To their surprise, once they took the first step, their just-for-fun side project resonated with enough people, and the rest fell into place easily enough. The realization that they could record music fairly quickly and cheaply, at least in the DIY music scene they belonged to, encouraged them to press on and reach for increasingly ambitious goals as time passed.
First came a demo tape, thrown together messily with all the crude rawness of true punk music. Next came a full-length album. Then another. And, eventually, a series of tours.
Flash forward a few years, and the band’s aspirations are significantly higher. “We’re now trying to make this our full-time job,” Abby declares. “We moved out to LA just to pursue music, so it’s pretty much the center focus of our lives,” she adds.
The decision to move to the West Coast coincided with a slight, noticeable shift in the band’s musical style. Now older, wiser, and more business-oriented, the young
women have chosen to be more intentional about their song selection whilst also taking their songwriting more seriously. The songwriting process has remained consistently collaborative, but the experience of being in a band for over half a decade has offered Abby a new outlook on many things, and the lyrics she writes are proof of her growth as a songwriter.
She penned “Long Haul” about the experience of being on tour and making friends with people in other cities, while “The Bomb” was written as a retrospective look back on the days of being stuck in a small town where few of her friends and relatives believed that “the music thing” could ever work out.

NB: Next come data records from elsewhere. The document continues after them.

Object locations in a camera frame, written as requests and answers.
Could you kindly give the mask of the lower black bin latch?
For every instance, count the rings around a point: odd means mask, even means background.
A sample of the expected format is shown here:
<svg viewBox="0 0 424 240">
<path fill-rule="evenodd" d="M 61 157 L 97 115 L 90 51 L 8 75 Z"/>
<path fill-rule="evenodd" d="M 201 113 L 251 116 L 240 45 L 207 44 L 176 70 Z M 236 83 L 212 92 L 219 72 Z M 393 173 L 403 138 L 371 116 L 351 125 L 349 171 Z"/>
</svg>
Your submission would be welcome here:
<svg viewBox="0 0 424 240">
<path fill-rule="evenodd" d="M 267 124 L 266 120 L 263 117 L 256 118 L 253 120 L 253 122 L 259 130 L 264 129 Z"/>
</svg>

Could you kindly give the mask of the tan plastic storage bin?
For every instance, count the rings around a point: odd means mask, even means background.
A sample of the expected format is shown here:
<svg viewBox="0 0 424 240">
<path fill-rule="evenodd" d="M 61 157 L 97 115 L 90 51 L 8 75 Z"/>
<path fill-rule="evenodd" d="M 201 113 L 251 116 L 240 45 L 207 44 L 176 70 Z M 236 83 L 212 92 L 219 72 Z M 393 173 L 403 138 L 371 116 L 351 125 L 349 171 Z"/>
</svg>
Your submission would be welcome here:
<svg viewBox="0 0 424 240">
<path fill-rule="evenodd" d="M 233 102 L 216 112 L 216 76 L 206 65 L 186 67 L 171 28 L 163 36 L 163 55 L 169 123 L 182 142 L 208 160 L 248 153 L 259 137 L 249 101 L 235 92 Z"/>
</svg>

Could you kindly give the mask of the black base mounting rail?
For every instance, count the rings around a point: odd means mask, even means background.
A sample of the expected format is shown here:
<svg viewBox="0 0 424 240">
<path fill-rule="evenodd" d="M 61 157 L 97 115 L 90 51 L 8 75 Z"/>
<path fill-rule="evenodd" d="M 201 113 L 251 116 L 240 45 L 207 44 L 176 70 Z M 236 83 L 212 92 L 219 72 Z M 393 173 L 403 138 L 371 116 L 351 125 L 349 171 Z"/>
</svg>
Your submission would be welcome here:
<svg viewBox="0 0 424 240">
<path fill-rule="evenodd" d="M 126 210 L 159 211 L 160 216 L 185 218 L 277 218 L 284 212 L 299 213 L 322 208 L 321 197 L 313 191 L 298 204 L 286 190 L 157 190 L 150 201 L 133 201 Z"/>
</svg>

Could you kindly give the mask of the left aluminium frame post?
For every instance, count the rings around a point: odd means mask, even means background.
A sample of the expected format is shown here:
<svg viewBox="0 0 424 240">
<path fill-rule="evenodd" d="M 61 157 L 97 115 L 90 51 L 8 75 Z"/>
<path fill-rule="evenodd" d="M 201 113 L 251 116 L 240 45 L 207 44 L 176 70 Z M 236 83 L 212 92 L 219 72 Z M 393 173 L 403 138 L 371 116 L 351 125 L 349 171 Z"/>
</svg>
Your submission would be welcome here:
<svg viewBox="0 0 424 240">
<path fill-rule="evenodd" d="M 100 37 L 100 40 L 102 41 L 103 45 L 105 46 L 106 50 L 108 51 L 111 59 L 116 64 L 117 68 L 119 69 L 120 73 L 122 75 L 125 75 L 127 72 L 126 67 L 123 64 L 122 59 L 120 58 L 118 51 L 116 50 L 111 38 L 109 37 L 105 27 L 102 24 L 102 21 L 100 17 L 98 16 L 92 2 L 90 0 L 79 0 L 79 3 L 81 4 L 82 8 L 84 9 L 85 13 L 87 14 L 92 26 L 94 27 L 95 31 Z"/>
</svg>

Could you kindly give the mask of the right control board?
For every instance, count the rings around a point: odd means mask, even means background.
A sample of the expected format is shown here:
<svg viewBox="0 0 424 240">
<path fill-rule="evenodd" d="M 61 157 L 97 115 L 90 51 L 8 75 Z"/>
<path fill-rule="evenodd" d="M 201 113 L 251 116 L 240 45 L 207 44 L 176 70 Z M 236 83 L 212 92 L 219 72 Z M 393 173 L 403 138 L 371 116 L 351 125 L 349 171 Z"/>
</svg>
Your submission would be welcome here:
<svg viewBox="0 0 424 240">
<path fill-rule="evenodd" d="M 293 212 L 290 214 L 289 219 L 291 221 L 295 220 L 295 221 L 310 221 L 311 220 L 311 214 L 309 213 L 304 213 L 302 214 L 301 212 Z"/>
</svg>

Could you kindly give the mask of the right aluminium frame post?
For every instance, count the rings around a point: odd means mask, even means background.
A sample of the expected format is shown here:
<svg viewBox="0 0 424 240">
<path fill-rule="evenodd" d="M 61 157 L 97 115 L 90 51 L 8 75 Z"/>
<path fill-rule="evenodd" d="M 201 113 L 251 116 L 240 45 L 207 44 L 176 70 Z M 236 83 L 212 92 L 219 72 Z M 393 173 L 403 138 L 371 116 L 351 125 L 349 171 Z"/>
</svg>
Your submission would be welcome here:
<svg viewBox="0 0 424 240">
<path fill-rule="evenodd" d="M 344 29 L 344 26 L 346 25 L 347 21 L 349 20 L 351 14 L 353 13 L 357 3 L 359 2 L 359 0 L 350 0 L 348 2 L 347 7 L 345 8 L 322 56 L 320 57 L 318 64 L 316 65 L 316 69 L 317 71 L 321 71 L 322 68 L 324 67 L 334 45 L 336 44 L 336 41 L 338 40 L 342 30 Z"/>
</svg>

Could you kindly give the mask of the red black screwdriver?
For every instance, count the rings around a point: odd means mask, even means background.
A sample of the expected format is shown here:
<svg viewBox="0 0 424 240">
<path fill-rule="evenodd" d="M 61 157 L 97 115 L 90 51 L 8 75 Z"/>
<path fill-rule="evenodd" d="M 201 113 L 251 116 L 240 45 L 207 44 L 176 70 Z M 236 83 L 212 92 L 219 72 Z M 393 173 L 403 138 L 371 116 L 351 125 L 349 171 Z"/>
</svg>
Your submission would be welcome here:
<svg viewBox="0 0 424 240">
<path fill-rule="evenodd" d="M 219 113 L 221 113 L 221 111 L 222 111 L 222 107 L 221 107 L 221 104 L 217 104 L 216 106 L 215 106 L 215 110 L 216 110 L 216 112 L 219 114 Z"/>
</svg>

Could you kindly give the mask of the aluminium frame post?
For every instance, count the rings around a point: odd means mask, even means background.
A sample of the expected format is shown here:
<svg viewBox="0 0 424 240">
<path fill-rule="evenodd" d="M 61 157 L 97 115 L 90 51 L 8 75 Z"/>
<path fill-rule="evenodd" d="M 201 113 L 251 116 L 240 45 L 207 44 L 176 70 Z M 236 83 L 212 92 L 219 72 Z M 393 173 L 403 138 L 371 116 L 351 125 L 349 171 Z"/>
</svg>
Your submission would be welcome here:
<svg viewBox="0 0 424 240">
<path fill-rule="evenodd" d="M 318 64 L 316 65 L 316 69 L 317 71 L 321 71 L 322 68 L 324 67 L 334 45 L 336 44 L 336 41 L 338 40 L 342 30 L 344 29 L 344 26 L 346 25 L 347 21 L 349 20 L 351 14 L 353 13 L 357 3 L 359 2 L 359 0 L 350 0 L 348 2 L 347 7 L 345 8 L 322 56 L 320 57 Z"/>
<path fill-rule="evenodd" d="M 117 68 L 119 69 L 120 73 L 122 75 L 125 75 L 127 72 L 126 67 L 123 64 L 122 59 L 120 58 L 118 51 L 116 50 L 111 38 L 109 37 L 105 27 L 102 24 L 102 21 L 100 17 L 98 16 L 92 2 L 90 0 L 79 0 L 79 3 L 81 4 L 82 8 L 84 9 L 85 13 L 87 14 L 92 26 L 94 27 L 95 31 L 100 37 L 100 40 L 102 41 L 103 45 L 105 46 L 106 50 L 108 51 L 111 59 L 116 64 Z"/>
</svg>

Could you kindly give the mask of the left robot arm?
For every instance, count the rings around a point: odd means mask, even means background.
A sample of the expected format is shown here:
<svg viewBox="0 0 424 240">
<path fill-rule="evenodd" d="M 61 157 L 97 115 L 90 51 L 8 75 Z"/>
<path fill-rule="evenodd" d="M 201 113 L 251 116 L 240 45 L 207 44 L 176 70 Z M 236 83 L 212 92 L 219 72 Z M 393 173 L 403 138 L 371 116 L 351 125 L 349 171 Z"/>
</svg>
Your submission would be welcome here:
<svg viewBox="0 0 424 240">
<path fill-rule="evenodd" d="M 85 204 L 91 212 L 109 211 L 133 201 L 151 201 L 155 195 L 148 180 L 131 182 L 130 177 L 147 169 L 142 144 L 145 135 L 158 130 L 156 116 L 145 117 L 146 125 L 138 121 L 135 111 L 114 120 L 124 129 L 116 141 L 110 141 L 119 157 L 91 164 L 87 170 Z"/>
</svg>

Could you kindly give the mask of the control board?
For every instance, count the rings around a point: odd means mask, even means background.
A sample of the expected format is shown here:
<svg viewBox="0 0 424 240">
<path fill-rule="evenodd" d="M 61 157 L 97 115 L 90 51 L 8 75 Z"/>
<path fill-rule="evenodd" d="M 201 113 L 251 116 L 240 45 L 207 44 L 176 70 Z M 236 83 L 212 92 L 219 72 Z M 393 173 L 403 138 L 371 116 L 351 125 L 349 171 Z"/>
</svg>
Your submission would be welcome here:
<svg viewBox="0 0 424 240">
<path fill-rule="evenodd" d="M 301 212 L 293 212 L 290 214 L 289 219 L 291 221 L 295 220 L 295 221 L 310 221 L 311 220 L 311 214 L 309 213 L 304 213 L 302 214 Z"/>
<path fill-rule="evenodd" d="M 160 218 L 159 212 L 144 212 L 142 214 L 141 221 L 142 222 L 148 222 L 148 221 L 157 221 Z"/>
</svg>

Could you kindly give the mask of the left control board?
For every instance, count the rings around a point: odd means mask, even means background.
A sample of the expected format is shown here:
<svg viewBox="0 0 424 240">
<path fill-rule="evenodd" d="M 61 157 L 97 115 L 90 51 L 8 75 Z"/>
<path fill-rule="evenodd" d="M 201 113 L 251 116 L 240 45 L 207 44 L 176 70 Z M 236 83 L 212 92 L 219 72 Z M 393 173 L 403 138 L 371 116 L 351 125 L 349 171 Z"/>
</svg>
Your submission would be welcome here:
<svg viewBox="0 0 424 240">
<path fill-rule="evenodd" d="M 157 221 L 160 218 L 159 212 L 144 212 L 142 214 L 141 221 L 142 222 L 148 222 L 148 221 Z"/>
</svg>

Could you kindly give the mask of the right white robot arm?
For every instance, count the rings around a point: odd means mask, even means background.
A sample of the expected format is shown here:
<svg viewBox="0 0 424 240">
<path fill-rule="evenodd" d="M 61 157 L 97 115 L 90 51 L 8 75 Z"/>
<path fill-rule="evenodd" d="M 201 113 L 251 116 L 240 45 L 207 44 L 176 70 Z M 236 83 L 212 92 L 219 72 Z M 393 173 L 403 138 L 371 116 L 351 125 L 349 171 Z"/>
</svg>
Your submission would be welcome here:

Mid-conversation, Abby and Ally pause for a moment to reminisce again over the last six years, coinciding with the six-year anniversary of that first show, which took place in May of 2011. The girls, barely out of their teens and playing in a small, grungy basement, never could have dreamed that, someday, they would open for one of the largest synth-pop groups in the world.
Soon after releasing the Potty Mouth EP, the group was invited to play several dates on CHVRCHES’ US tour. This changed the game for them in a variety of ways, most notably due to the fact that it quickly took Potty Mouth from hometown nobodies to stars on the rise.
The DIY scene is, essentially, a community of friends and of equals, resembling something more similar to an artist collective than a world divided between fans and artists. Understandably so, one of the most surreal transitions for Abby was the very idea of having fans.
Performing with CHVRCHES inevitably widened their audience, and the development of a distinct Potty Mouth fanbase seems to have left Abby mildly in disbelief. “It’s so awesome,” Abby exclaims, “but it’s hard to wrap my head around.”
The band is not signed to a label, although they have been courted by several, including Atlantic Records. While releasing music independently allows Potty Mouth to be the band they want to be, rather than the contrived, ready-made rock band that labels might wish to turn them into, that doesn’t mean that they’re willing to release anything, just for the sake of doing it. “We still hold ourselves to a high standard. We want to write good songs,” Ally points out.
As of now, they’re still waiting for the right label to come along—one that will recognize their strengths, their values, and their sound. Their refusal to conform is admirable, even though their choice to remain independent means that they have to pay out of pocket for studio time, tours, and marketing.
In the meantime, though, Potty Mouth are sticking to their guns and continuing to get their message across through music that is “catchy and feel-good,” and gaining fans worldwide along the way. Although they have yet to tour Europe, one longtime fan from Germany has become one of their close friends. With this in mind, it’s apparent that their fanbase is continuously growing no matter what they do, and, with all things considered, they seem to be doing okay.